- _What the exercise asks_
This exercise calls for a copy of every line in the listing below that carries the word "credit".

- _Provided data_
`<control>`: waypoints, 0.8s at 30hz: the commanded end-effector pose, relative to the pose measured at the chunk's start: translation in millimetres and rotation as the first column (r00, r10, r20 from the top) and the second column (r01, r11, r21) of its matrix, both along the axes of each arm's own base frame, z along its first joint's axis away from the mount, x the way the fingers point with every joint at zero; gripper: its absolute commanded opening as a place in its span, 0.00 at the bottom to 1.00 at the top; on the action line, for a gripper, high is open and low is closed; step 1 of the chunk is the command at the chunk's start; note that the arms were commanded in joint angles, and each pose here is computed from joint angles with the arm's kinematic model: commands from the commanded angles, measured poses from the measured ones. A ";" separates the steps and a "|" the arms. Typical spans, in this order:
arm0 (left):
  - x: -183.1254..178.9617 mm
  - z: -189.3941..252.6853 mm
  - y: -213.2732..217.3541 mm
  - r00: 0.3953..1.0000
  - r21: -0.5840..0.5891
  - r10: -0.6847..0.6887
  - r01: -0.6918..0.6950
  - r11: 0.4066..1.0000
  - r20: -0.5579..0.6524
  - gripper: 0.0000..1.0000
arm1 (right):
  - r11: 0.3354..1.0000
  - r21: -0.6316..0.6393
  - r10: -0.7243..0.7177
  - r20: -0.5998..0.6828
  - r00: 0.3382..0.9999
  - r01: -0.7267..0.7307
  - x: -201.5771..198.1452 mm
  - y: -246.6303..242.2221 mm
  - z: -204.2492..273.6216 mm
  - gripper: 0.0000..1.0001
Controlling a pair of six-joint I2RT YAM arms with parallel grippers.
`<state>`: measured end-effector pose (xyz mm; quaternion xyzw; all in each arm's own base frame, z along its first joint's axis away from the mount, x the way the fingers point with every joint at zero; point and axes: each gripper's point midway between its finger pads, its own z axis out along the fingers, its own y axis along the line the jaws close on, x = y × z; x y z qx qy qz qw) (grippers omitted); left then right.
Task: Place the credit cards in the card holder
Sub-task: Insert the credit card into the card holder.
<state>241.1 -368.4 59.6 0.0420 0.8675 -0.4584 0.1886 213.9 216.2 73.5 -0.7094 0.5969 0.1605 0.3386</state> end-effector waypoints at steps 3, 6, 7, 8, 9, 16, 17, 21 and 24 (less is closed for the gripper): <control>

- _Solution to this exercise_
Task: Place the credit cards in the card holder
Sub-task: Insert the credit card into the card holder.

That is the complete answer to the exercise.